Mercado de cría: cautela, selectividad y valores que reflejan un negocio de largo plazo
El mercado de cría inició el año con un tono cauto pero firme, en línea con lo que viene mostrando desde el cierre de 2024. La página dedicada a este segmento del informe refleja claramente que los valores de los vientres se sostienen en niveles elevados, aunque con una operatoria más selectiva y con menor volumen que en etapas de mayor entusiasmo inversor, según el informe de AZ Group y deCampoaCampo, el mercado ganadero online más grande del país.
La cría empezó con timidez el 2026
Las vaquillonas con garantía de preñez promediaron valores cercanos a los $1.889.000 por cabeza, mientras que las vacas nuevas preñadas se ubicaron alrededor de los $1.700.000. Estos precios confirman que el negocio de cría sigue siendo percibido como una inversión de largo plazo, donde la decisión de compra no se toma en función de movimientos coyunturales, sino de expectativas productivas y financieras más amplias.

Uno de los aspectos más relevantes del mercado actual es la selectividad creciente por parte de los compradores. No todos los vientres despiertan el mismo interés: hay una clara preferencia por categorías jóvenes, bien presentadas y con respaldo sanitario y genético. En contraste, las vacas usadas o con menor información comercial tienen una salida más lenta y valores más contenidos, lo que refuerza la idea de que el mercado está premiando calidad y previsibilidad.
La relación entre ternera y vientre también aporta información clave. Si bien los valores de la invernada son elevados, la cantidad de terneras necesarias para acceder a un vientre preñado sigue en niveles que no desalientan completamente la reposición. Esto sugiere que, para muchos productores, retener hembras o recomponer rodeos sigue siendo una estrategia válida, especialmente en zonas donde la oferta forrajera muestra señales de recuperación.

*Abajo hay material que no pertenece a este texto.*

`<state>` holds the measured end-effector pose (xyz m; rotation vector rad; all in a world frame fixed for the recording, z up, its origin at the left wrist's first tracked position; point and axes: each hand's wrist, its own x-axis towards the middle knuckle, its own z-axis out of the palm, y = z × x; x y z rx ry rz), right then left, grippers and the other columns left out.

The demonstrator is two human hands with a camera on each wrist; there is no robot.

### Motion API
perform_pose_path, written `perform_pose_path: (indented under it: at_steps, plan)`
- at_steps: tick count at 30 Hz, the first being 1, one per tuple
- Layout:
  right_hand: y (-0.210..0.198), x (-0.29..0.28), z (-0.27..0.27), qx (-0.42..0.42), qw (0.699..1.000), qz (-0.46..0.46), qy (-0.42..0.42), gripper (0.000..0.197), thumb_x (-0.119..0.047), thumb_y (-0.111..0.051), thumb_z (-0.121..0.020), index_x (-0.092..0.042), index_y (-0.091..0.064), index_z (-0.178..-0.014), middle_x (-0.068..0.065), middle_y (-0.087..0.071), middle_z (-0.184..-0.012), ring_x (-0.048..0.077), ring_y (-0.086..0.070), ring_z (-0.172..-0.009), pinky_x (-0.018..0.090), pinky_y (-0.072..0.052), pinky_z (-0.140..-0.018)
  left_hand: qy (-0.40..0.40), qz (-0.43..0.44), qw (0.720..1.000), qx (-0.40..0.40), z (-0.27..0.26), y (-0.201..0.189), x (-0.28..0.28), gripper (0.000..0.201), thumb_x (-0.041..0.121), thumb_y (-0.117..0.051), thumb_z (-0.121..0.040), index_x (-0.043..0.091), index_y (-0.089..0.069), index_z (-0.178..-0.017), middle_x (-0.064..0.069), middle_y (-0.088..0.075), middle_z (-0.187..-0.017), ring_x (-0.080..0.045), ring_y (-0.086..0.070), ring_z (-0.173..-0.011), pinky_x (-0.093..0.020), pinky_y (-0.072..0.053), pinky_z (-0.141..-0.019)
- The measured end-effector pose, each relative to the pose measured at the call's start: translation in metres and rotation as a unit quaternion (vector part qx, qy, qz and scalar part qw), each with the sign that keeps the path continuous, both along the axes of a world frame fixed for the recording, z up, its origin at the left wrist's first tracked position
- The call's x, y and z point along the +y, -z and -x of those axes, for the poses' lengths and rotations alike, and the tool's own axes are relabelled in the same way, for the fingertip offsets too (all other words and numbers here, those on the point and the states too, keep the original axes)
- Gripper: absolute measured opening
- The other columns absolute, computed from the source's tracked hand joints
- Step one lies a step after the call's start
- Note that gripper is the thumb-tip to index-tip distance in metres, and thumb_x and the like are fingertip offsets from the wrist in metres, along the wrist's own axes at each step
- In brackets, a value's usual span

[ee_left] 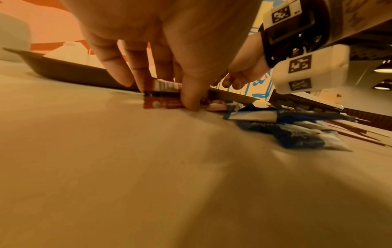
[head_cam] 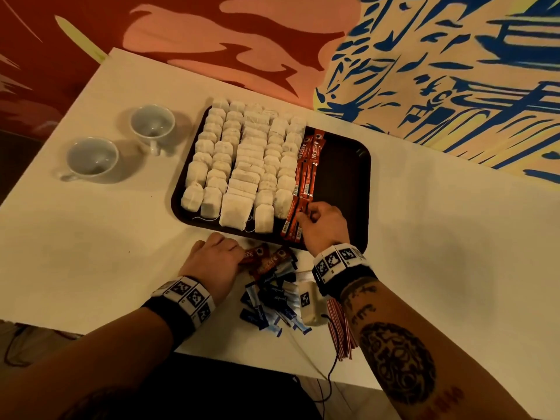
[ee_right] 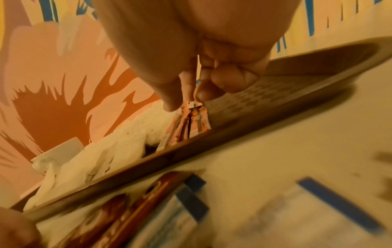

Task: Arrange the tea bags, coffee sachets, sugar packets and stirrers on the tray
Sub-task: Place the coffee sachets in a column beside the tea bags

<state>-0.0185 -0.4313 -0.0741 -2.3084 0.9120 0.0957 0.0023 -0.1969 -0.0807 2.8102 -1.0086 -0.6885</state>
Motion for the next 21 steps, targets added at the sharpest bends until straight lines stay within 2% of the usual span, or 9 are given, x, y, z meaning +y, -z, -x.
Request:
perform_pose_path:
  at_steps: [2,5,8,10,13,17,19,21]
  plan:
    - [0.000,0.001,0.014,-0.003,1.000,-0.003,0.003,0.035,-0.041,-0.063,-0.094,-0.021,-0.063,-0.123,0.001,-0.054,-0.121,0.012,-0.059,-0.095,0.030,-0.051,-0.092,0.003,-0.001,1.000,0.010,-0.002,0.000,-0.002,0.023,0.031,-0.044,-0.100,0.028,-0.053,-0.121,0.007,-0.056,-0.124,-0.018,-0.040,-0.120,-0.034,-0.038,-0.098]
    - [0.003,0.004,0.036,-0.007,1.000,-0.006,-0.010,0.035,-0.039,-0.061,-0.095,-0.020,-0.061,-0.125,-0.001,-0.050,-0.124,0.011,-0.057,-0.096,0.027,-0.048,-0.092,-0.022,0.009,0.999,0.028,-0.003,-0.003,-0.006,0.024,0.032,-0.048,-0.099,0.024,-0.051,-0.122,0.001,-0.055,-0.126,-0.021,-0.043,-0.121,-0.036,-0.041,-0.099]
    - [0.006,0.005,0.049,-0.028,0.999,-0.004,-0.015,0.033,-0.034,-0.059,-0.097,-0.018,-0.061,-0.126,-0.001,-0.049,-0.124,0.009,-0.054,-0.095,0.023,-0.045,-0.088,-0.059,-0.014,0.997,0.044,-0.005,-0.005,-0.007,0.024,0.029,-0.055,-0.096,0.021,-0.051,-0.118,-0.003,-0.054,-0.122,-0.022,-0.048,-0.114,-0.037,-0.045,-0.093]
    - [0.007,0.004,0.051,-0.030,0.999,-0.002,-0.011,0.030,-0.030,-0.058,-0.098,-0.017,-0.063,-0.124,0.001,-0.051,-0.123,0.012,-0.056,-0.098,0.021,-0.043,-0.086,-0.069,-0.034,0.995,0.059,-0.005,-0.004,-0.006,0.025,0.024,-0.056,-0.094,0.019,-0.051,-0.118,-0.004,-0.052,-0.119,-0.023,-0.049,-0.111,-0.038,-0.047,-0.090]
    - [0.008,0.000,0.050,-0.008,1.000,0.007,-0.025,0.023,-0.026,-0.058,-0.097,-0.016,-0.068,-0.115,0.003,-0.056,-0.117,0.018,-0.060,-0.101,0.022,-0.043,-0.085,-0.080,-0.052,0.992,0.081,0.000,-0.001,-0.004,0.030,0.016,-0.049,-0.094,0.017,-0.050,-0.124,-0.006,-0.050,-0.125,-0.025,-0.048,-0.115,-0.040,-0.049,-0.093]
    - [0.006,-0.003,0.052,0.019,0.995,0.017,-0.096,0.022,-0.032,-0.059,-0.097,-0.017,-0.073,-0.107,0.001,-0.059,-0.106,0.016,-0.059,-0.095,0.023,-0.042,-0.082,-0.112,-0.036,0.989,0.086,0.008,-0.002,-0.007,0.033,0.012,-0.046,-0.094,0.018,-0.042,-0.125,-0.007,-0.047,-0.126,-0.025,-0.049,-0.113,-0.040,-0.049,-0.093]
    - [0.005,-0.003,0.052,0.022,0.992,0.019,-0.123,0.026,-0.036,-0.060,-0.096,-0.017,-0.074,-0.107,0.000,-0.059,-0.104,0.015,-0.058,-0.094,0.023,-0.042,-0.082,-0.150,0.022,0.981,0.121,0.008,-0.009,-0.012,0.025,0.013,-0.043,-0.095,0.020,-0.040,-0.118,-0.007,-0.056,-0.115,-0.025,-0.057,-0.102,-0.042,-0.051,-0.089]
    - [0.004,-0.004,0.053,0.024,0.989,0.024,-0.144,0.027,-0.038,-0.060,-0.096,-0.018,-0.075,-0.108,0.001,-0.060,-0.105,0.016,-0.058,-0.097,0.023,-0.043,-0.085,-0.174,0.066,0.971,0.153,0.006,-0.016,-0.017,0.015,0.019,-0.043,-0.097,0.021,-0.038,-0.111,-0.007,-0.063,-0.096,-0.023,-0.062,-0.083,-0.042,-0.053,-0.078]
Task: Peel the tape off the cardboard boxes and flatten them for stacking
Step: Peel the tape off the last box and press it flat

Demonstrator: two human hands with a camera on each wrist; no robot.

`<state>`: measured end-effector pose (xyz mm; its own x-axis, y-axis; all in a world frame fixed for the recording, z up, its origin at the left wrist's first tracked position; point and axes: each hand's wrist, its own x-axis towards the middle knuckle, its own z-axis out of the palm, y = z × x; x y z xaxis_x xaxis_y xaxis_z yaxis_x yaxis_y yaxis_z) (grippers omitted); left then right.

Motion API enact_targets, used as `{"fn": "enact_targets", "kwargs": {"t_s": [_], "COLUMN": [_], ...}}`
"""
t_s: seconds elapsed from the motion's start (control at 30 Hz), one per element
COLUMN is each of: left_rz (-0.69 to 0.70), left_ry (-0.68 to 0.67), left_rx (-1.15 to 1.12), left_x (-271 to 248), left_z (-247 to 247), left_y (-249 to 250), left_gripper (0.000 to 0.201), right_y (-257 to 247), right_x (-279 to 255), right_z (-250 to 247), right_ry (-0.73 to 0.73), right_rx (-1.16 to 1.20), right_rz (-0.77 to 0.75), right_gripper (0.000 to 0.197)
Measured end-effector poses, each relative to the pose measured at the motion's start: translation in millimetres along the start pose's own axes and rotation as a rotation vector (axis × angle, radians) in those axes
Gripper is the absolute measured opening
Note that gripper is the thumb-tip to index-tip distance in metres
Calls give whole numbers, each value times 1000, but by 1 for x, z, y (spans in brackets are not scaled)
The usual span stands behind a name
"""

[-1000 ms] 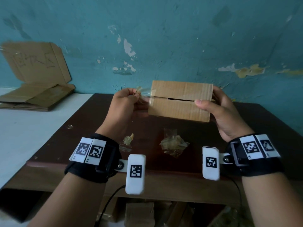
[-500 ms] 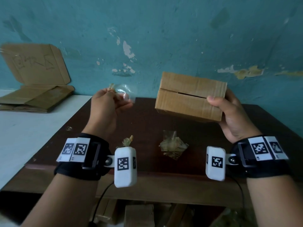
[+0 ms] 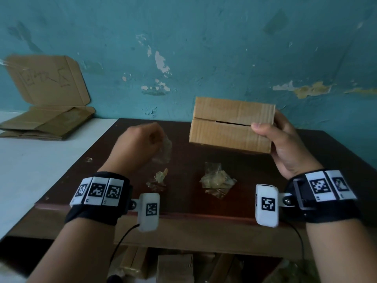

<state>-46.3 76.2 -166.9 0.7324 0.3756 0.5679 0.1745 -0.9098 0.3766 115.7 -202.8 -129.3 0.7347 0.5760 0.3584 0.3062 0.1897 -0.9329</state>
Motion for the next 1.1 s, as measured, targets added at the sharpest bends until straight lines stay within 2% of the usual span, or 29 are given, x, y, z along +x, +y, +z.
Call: {"fn": "enact_targets", "kwargs": {"t_s": [0.2,0.27,0.33,0.67,0.77,0.83,0.93,1.03,1.1], "left_rz": [-81,-95,-106,-193,-268,-344,-275,-186,-143], "left_ry": [-540,-655,-709,-851,-817,-751,-713,-697,-673], "left_rx": [71,85,94,8,-151,-218,-168,-22,39], "left_x": [-2,-3,-3,-2,-2,-2,-2,-3,-4], "left_z": [7,7,7,-13,-13,-10,-8,-7,-6], "left_y": [7,10,13,23,25,27,28,24,24], "left_gripper": [31,23,16,22,10,18,17,37,41], "right_y": [0,0,-1,2,4,5,6,6,6], "right_x": [1,1,1,2,3,3,4,4,4], "right_z": [3,5,6,10,12,14,16,18,18], "right_ry": [6,6,9,-20,-18,-15,-19,-23,-27], "right_rx": [16,23,27,8,8,13,24,38,40], "right_rz": [-7,-7,-6,8,12,14,18,17,16], "right_gripper": [38,38,38,36,36,36,35,38,40]}}
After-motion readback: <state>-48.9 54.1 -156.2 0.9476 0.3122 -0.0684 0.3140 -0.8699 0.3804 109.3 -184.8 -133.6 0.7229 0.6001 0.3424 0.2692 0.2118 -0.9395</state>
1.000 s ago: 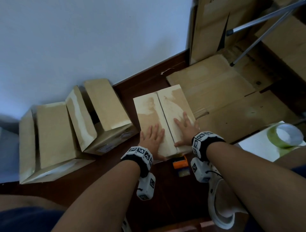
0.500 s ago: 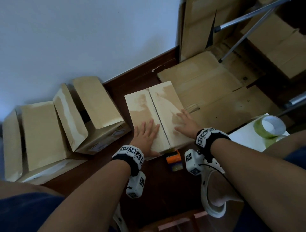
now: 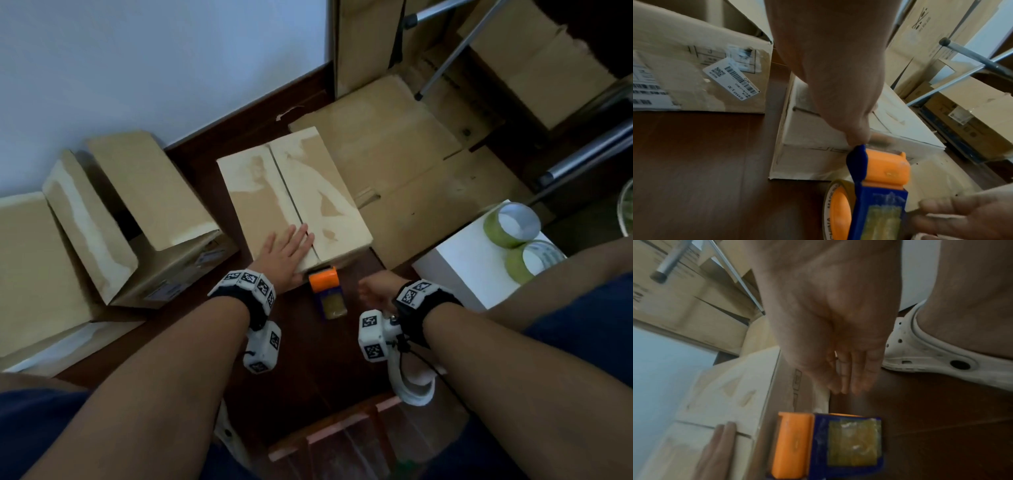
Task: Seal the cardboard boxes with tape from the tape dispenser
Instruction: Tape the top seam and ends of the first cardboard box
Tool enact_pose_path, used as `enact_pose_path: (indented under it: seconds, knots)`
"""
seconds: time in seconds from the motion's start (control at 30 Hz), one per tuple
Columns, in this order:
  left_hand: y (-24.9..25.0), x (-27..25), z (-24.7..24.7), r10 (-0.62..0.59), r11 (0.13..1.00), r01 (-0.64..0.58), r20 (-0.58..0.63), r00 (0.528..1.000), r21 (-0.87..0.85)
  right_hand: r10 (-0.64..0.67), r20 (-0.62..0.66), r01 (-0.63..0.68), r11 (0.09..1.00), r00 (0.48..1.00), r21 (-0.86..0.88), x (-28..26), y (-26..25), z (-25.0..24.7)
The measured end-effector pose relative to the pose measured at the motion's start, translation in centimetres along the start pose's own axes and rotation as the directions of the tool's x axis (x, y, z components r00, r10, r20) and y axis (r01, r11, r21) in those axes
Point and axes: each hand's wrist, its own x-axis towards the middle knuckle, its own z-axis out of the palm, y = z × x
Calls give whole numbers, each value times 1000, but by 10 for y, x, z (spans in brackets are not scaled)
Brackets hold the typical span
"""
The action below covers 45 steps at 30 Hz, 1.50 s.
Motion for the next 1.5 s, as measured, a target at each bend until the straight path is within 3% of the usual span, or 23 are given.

Desde el punto de vista productivo, el contexto climático juega un rol central. La mejora en las condiciones de humedad en gran parte del país genera un marco más favorable para encarar servicios y planificar el ciclo reproductivo. Sin embargo, la prudencia sigue siendo la norma: el productor de cría prioriza estabilidad, bajos costos y flexibilidad, evitando sobreendeudarse o comprometer capital en exceso.

El mercado de cría, en definitiva, no muestra euforia, pero sí consistencia. Los precios altos reflejan una oferta limitada y una demanda que, aun con cautela, reconoce el valor estratégico del vientre en un escenario donde el stock nacional todavía necesita recomposición. El mensaje del inicio de año es claro: la cría sigue siendo la base del negocio ganadero, pero exige planificación, espalda financiera y una mirada de largo plazo.